Da presidente della Camera potrebbe scalfire la sua leadership

Il grande incubo di Di Maio: essere scavalcato dal rivale Fico

Roma Luigi Di Maio teme una doppia trappola. La minaccia arriva sia dall'interno del M5s che dagli altri partiti. Ieri, dopo l'incontro della sera precedente con neoeletti parlamentari, il capo politico dei grillini, dal suo profilo Facebook, ha subito fissato i paletti per le trattative dei prossimi giorni: «Il nuovo governo dovrà rispettare la volontà dei cittadini che hanno votato un programma e una squadra. Noi abbiamo aperto a tutte le forze politiche, abbiamo chiesto a tutti responsabilità per far partire un governo presieduto da me».

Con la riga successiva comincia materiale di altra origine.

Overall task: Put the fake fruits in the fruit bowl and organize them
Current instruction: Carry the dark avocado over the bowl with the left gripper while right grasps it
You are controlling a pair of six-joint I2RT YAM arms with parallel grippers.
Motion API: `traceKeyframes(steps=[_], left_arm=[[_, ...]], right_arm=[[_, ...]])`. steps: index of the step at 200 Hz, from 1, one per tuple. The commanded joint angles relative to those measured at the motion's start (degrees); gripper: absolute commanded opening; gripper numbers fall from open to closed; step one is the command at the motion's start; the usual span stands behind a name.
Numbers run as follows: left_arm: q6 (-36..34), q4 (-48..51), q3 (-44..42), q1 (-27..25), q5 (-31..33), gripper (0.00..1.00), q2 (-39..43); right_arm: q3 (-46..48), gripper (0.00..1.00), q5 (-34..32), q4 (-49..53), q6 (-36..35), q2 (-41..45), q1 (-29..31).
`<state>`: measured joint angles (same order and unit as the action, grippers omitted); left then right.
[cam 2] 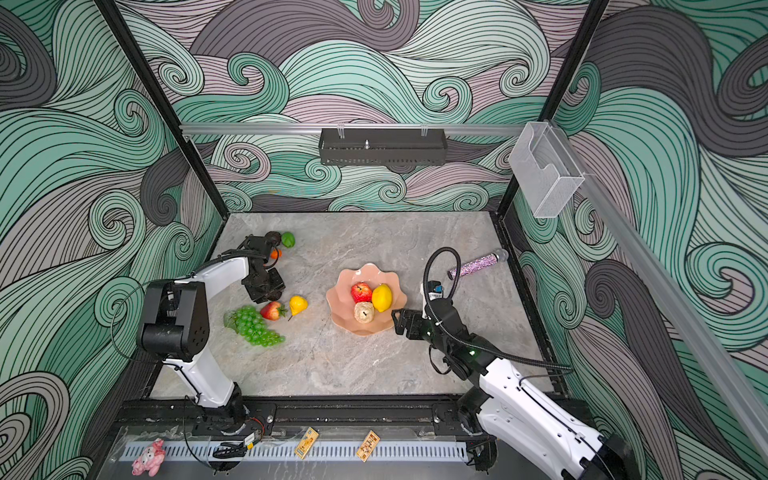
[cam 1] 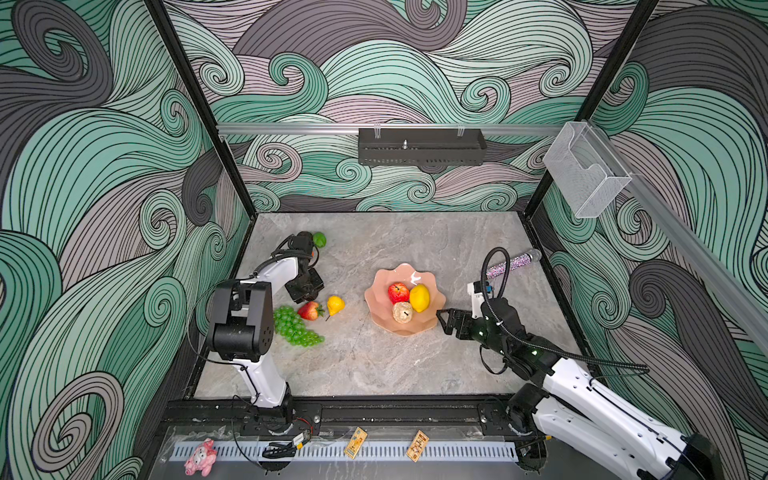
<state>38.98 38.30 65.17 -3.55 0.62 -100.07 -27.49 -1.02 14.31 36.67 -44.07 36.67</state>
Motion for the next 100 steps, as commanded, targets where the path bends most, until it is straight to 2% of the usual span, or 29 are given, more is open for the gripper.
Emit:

Si sa, il diritto costituzionale non è il piatto forte del leader del M5s, che ignora come l'Italia sia una Repubblica parlamentare, ma il messaggio recapitato al capo dello Stato Sergio Mattarella e alle altre forze politiche è abbastanza chiaro: Di Maio vuole sedersi al tavolo delle trattative, rivendicando una fetta di poltrone per il M5s. A cominciare dal primo passaggio chiave della prossima legislatura: l'elezione dei presidenti di Camera e Senato: «Siamo aperti al confronto ma chiaramente pretenderemo il riconoscimento del voto degli italiani che ci hanno indicato come prima forza politica del Paese». Riconoscimento che si tradurrebbe nella richiesta di una presidenza per i pentastellati. Operazione difficile a Palazzo Madama: il centrodestra dalla quarta votazione in poi ha i numeri al ballottaggio per eleggere in autonomia il presidente del Senato. La missione vira, dunque, su Montecitorio. Di Maio vuole per un grillino per la poltrona della presidenza della Camera. Per chi? Il nome più accreditato negli ambienti del Cinquestelle è quello di Roberto Fico. Il presidente della commissione di Vigilanza Rai rappresenta il secondo incubo per Di Maio. Il leader del M5s teme che, affidando lo scranno più alto della Camera al rivale interno, leader dell'ala dura e pura del Movimento, il suo ruolo ne uscirebbe ridimensionato. Sia sul piano interno che nella fase di formazione di un eventuale esecutivo. Fico, approdando alla presidenza di Montecitorio, avrebbe una funzione centrale nelle consultazioni con il Colle. Senza scartare l'ipotesi che, in caso di stallo, il Quirinale potrebbe affidare alla terza carica dello Stato il compito di guidare un governo del presidente che avrebbe un'unica missione: riformare la legge elettorale e ridare la parola agli elettori. Anche se quest'ultimo scenario è il meno plausibile: Mattarella difficilmente affiderebbe a un grillino la guida di un governo di scopo ma opterebbe per una personalità esterna. Però con Fico alla guida della Camera, Di Maio si ritroverebbe spiazzato e soprattutto la sua leadership perderebbe forza anche all'interno dei Cinquestelle. Al contrario, il presidente della commissione Rai si ritroverebbe ad essere il leader vero del M5s.

I timori del capo politico si sono già materializzati con la scelta di nominare, senza passare per una consultazione democratica, i capigruppo di Camera e Senato del M5s. Di Maio vuole giocarsi bene le carte.

E soprattutto sa che la chance ricevuta con il voto del 4 marzo potrebbe essere l'unica e l'ultima per costruire la sua leadership.